Of all this, below, we present an exclusive excerpt, capable of restoring a part of Elizabeth II, her vanity, the birth of a professional idyll culminating in hats and pastel shades.

MATTER OF STYLE

The new image of Elisabetta is the result of a figure called the steward: Angela Kelly, blonde personal assistant, counselor and curator, royal stylist very different from the invisible discreet “Bobo” MacDonald who has dressed and taken care of the image of the queen since it was Lilibet. Their relationship is intimate, constant, trusting. They confide in makeup, clothes, jewelry, as she used to do with her sister Margaret. Kelly has made a career from below in ten years: she is not a stylist, but she knows how to sew well, she enters the palace as a maid, then a dresser and finally a personal assistant. Divorced, she lives alone in Windsor in a grace-and-favor house (apartment granted by the Crown) and sees the queen every day, they decide the outfits, jewels, accessories, follows her on every trip. If at first she follows the advice of her flirtatious mother and gets dressed by the conservative Hartnell, since 1955 her wardrobe has been the business of Hardy Amies, who dresses a woman with generous breasts and a thin waist in fluffy, sometimes practical clothes (plus zippers). what buttons), long embroidered and a little sumptuous for the evening. Few suits he doesn’t like, a few padded shoulder pads in the Eighties. Pants only for riding and for the countryside. With stylist Stewart Parvin since 2000, Kelly has made a 75-year-old more inclined to the comforts of the countryside, a style icon, recounting it in 2019 in the book The other side of the coin – The Queen, the Dresser, The Wardrobe. The queen has passed fashions over the decades, without ever following them. We change three or four times a day, without repeating themselves, only English tailoring. Never vain, flawless, praised by the greatest international stylists. It is not surprising but his presence in 2018 at the age of ninety-two at his first ever fashion show alongside Anna Wintour, queen of «Vogue America».

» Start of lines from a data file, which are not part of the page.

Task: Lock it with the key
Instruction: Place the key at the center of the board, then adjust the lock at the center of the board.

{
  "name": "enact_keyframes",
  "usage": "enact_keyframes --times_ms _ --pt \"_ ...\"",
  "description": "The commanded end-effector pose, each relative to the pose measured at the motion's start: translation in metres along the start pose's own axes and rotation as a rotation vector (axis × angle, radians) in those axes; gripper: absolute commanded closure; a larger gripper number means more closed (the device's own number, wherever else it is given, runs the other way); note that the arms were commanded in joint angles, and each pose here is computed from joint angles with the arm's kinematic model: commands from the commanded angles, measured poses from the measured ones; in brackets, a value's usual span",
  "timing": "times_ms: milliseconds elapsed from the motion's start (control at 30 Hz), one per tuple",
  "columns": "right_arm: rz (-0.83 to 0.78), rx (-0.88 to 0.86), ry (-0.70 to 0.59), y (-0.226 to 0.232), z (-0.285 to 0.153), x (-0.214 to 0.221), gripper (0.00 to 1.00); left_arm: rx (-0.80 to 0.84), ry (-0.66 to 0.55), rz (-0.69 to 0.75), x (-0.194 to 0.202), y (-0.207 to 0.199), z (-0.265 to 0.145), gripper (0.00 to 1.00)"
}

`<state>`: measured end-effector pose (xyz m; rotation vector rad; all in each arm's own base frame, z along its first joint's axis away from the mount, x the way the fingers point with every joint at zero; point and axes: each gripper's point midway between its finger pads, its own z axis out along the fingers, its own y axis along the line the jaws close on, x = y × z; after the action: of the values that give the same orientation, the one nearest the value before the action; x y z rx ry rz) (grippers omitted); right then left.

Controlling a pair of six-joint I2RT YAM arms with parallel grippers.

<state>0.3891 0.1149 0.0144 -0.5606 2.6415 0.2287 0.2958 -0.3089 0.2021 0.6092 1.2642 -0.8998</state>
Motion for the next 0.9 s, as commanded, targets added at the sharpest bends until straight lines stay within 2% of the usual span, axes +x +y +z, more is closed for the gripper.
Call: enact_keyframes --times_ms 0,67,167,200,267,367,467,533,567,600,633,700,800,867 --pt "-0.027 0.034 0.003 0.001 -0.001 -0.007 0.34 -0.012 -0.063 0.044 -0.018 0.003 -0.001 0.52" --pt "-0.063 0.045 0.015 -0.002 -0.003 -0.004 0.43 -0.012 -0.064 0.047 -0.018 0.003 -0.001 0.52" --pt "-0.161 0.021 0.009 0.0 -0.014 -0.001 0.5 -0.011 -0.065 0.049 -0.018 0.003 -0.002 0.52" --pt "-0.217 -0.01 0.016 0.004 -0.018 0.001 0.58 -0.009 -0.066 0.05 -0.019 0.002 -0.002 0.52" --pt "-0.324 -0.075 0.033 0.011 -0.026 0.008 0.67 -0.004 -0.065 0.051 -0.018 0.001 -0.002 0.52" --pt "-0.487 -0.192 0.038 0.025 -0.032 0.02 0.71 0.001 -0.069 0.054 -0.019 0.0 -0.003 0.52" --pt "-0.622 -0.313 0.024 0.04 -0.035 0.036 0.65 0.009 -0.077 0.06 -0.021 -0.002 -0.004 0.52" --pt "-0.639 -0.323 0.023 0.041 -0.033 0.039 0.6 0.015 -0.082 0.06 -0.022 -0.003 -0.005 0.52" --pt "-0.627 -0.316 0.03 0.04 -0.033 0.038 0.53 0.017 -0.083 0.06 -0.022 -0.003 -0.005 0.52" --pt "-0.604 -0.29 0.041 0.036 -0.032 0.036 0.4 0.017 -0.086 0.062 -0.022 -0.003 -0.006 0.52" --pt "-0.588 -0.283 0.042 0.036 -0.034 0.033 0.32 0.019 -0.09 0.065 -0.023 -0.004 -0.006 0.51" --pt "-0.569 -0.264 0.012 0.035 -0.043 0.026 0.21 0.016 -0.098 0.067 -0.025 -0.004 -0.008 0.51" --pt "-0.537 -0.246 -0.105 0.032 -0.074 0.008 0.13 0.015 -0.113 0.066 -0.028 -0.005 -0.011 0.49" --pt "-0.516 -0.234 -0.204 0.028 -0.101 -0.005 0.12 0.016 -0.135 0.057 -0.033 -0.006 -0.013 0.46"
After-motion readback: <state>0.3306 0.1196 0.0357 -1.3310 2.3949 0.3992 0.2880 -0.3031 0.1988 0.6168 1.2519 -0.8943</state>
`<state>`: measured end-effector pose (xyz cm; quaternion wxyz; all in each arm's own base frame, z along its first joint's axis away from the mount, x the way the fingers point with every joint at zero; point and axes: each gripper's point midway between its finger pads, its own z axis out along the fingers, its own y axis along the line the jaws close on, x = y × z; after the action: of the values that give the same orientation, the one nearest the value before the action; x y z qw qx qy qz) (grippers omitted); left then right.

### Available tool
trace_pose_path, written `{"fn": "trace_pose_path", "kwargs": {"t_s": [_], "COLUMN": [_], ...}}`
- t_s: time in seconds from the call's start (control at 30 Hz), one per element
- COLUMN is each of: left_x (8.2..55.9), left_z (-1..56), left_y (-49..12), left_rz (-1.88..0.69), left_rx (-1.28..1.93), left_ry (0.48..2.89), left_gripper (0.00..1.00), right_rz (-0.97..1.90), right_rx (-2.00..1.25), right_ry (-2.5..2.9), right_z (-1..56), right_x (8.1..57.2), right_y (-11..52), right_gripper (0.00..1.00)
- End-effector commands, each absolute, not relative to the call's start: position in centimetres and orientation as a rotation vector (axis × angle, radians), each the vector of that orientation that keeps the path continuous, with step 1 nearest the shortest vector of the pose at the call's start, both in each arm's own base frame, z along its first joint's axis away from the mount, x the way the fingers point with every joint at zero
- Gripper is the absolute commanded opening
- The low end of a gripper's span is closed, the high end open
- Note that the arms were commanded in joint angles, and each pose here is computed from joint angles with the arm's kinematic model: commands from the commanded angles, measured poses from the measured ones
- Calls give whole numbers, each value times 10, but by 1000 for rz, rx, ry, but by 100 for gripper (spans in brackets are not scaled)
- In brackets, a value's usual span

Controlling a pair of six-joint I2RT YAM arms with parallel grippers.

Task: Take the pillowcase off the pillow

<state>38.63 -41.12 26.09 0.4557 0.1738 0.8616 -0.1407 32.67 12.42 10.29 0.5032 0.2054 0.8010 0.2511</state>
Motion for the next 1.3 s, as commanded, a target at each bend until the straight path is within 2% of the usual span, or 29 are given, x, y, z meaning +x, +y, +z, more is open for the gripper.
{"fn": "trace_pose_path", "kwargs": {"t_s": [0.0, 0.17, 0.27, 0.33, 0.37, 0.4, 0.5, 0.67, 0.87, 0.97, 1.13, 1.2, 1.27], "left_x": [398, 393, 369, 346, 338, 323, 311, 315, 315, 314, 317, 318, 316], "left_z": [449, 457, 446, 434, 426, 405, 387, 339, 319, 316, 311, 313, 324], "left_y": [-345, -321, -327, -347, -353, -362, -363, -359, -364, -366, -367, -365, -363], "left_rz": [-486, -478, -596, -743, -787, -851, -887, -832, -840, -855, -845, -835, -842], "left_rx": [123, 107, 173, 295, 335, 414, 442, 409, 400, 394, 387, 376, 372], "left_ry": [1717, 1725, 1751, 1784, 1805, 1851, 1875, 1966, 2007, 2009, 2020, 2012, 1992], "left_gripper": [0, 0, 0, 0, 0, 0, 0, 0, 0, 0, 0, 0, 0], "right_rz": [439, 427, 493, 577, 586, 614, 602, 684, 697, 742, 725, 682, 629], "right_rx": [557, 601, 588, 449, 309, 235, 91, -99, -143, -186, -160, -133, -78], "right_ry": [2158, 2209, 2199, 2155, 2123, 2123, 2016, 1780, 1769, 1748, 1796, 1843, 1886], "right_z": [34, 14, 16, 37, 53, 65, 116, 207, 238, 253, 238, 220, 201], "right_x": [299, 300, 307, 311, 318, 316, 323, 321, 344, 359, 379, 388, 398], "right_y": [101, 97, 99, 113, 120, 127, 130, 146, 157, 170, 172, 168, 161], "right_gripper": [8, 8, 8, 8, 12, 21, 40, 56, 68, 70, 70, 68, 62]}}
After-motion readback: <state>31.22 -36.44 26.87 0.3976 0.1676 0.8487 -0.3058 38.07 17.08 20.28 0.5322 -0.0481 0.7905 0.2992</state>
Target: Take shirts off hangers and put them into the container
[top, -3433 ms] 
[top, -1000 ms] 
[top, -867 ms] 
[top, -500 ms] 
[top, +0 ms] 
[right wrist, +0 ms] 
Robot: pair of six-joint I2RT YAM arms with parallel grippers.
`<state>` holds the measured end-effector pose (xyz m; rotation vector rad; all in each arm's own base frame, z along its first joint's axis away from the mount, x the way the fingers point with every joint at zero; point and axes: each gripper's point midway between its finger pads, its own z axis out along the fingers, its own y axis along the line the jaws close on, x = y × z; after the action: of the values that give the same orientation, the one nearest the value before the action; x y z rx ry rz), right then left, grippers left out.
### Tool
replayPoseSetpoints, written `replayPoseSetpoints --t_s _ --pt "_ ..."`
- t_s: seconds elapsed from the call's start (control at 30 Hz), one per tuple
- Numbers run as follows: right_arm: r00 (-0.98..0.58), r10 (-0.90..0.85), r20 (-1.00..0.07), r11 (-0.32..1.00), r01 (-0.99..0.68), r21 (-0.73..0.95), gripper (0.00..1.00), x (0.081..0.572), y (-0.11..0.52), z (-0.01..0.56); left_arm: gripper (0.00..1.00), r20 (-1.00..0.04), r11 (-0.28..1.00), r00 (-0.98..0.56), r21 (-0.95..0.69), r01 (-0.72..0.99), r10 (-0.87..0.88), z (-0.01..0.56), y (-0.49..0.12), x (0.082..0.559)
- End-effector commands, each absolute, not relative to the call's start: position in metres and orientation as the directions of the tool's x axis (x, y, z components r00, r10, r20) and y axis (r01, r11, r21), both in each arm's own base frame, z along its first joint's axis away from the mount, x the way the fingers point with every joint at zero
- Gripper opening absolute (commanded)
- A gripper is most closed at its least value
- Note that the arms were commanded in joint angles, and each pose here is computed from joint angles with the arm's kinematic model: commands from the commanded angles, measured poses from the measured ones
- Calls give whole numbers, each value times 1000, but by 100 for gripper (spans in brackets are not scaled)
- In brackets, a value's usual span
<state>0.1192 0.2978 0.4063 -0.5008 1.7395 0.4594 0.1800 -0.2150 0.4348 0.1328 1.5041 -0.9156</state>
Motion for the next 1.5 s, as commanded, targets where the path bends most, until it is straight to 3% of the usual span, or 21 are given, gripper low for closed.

CHRONICLES FROM THE WARDROBE

Watertight mahogany cabinets, cotton boxes and cases for every garment, even the furs she no longer wears; wall-mounted shoe racks, shelves for handbags: Elisabetta’s wardrobe is immense, organized with cards, tags, dates, places and occasions in which the garments were worn, sometimes also specifying who was present (to avoid someone seeing twice same dress).

HAIR

Each dress, a hat. It is not just an accessory, it is like the crown, indispensable. It has more than five thousand, with feathers, flowers, bows, raffia, ribbons, stones. These are signed by designers such as Dior (who signed the one worn in 1969 for the investiture of Charles as Prince of Wales), the Danish Aage Thaarup (much loved by the Queen Mother), the American Sally Victor (Jacqueline Kennedy’s favorite), the French Simone Mirman (in the Sixties and Seventies, a pupil of Elsa Schiaparelli), the Australian Frederick Fox, the New Zealander Philip Somerville who encodes the perfect Elizabethan hat: not too small and narrow, not too big and wide, it must leave the face and always in sight the curls. The queen’s cut has always been the same since the 1960s. The queen since 1990 no longer dyes her hair with Chocolate Kiss and always goes to Ian Carmichael twice a week or he joins her wherever she is. Kelly in 2013 discovers the stylist Rachel Trevor-Morgan, who replaces the legendary Freddie Fox, author of more than five hundred caps in thirty-four years of service. She prepares the colors by hand and cooks them until the perfect shades are obtained.